In part 1 of “Understanding and Healing from Trauma” we touched on the truth that Jesus Christ came to heal our wounds. The gospel of Luke tells us that Jesus was sent by God to heal the brokenhearted and to set at liberty those who are oppressed. (Luke 4:18) In understanding and healing from trauma, the ideas of being brokenhearted and oppressed will help us to know the exact type of person that Jesus came to save. His salvation is not just for those who have never been effected by trauma, but those who are described by Luke as being brokenhearted and oppressed.
The physical heart in our bodies is at the center of our anatomy. Sitting right in the middle of our chest, the heart is found at the core of who we are physically. The idea of the heart is used in this way of representing the center of our mind, our person, and even our personality. (See Psalms 101:5 and 103:15) This includes our entire inner life, our thinking and even our decision making. It is here at the heart-level that trauma hits us, trying to change who we are and how we make decisions. The one who is described in the gospel as the brokenhearted is the very one Jesus said that he was sent to heal. Your personal trauma is not beyond repair.
Luke also tells us that Jesus came to free the oppressed. This word oppressed describes something that has been caused to break into pieces. The word literally means “to break.” This word was used in ancient Greek for the smashing of pottery into many small parts, a picture of complete brokenness. This is what the idea of oppression illustrates, something that seems so broken that it appears to be useless. Trauma can make a person feel this way. This breaking into pieces as described here in Scripture is sometimes described by psychologists as disassociation. The biblical idea of oppression also includes the idea that when something has been broken like this that what is lost is the validity of that object. Jesus came to free the oppressed, to restore to you the reality of your validity, your worth, and to make you completely whole.
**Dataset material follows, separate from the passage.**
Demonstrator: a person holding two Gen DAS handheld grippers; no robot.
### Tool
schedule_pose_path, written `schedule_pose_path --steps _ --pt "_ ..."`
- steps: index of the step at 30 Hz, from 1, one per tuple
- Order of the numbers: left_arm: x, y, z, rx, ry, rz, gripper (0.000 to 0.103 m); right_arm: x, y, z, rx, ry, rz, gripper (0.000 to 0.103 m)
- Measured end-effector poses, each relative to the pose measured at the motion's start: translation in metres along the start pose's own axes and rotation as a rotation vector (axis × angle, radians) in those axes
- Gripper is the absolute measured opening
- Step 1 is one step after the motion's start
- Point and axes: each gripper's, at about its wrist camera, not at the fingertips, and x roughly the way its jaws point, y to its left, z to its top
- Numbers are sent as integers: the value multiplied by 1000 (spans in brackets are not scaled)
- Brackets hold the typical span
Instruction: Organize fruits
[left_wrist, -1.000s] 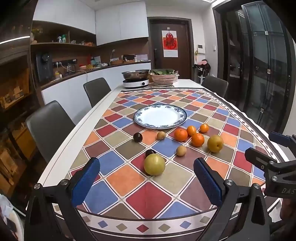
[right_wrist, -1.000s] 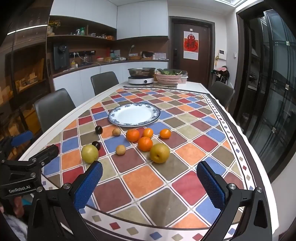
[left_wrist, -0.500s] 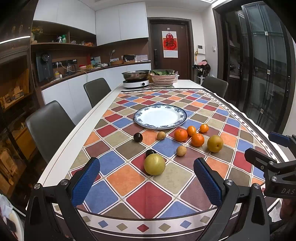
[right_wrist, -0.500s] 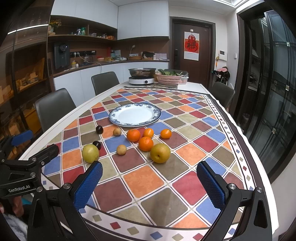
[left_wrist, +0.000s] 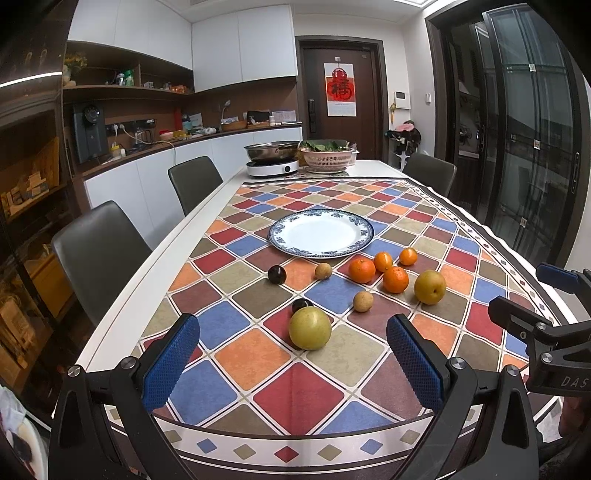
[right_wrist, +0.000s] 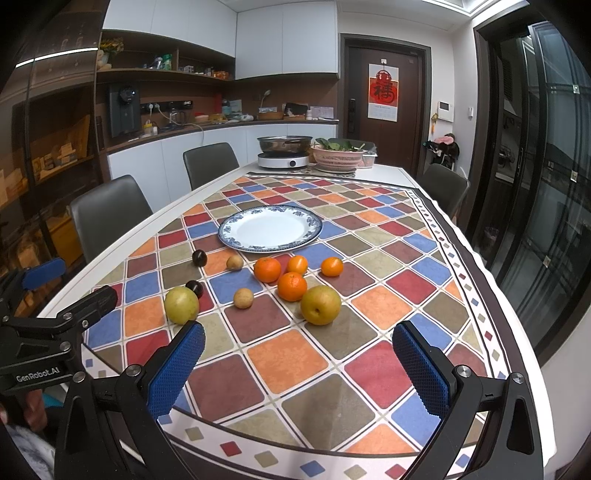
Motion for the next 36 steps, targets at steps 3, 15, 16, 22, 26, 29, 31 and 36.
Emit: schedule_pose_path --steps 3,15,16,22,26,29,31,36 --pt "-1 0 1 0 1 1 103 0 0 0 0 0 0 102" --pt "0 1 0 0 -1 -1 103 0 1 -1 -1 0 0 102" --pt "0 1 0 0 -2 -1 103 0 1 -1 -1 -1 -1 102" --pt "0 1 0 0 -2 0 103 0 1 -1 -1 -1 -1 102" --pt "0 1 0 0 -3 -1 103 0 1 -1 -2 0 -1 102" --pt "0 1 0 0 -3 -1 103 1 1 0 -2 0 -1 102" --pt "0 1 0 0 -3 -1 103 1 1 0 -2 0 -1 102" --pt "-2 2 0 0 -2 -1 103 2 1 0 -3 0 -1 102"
The oppressed person is also called the downtrodden. This expression from the prophet Isaiah can also be used to describe the depression that comes from someone who has experienced trauma and disassociation. A victim of past trauma often will deal with fighting off depression because they almost feel disconnected from themselves. Those who need to be restored are not without help. There is no broken pottery so shattered that Jesus Christ cannot make the repair.
Luke 4:18 NKJV
The Spirit of the Lord is upon me, because He has anointed me to preach the gospel to the poor; He has sent Me to heal the brokenhearted, to proclaim liberty to the captives, and recovery of sight to the blind, to set at liberty those who are oppressed.